Your task
Would you please repeat the data exactly as given?
+--
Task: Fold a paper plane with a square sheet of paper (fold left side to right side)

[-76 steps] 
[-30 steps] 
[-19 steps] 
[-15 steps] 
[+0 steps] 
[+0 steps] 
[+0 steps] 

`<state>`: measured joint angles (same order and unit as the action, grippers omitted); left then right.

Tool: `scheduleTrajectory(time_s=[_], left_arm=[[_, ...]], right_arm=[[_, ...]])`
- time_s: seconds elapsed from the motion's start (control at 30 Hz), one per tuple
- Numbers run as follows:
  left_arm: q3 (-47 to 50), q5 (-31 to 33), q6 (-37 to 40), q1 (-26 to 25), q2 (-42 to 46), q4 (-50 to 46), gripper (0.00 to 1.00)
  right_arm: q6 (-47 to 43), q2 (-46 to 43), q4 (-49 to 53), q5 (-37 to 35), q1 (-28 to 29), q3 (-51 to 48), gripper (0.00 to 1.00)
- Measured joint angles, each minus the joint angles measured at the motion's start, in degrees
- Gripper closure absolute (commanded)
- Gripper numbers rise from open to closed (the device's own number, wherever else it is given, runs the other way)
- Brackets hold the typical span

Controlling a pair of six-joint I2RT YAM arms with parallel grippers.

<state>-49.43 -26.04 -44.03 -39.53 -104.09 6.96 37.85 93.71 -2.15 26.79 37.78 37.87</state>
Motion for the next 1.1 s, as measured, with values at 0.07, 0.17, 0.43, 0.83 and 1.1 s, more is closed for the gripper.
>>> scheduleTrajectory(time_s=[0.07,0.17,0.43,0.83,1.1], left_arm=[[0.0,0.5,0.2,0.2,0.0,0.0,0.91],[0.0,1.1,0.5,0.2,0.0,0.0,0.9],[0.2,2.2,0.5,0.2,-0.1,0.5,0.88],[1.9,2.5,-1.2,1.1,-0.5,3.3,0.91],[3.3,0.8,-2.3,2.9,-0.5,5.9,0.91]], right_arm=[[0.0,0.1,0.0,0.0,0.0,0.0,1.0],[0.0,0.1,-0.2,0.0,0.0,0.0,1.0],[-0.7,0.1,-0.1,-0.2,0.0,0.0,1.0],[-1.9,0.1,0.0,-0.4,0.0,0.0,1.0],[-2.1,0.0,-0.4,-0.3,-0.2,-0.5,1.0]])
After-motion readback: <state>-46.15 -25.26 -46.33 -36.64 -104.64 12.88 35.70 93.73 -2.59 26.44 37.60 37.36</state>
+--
Result for this task
Task: Fold a paper plane with a square sheet of paper (fold left side to right side)

[-76 steps] 
[-30 steps] 
[-19 steps] 
[-15 steps] 
[+0 steps] 
[+0 steps] 
[+0 steps] 

`<state>`: measured joint angles (same order and unit as the action, grippers omitted); left then right.

Tool: `scheduleTrajectory(time_s=[_], left_arm=[[_, ...]], right_arm=[[_, ...]])`
- time_s: seconds elapsed from the motion's start (control at 30 Hz), one per tuple
- Numbers run as follows:
  left_arm: q3 (-47 to 50), q5 (-31 to 33), q6 (-37 to 40), q1 (-26 to 25), q2 (-42 to 46), q4 (-50 to 46), gripper (0.00 to 1.00)
  right_arm: q6 (-47 to 43), q2 (-46 to 43), q4 (-49 to 53), q5 (-37 to 35), q1 (-28 to 29), q3 (-51 to 48), gripper (0.00 to 1.00)
- Measured joint angles, each minus the joint angles measured at the motion's start, in degrees
- Gripper closure absolute (commanded)
- Gripper numbers rise from open to closed (the device's own number, wherever else it is given, runs the other way)
- Brackets hold the typical span

Controlling a pair of six-joint I2RT YAM arms with parallel grippers.

<state>-49.43 -26.04 -44.03 -39.53 -104.09 6.96 37.85 93.71 -2.15 26.79 37.78 37.87</state>
Motion for the next 1.1 s, as measured, with values at 0.07, 0.17, 0.43, 0.83 and 1.1 s, more is closed for the gripper.
>>> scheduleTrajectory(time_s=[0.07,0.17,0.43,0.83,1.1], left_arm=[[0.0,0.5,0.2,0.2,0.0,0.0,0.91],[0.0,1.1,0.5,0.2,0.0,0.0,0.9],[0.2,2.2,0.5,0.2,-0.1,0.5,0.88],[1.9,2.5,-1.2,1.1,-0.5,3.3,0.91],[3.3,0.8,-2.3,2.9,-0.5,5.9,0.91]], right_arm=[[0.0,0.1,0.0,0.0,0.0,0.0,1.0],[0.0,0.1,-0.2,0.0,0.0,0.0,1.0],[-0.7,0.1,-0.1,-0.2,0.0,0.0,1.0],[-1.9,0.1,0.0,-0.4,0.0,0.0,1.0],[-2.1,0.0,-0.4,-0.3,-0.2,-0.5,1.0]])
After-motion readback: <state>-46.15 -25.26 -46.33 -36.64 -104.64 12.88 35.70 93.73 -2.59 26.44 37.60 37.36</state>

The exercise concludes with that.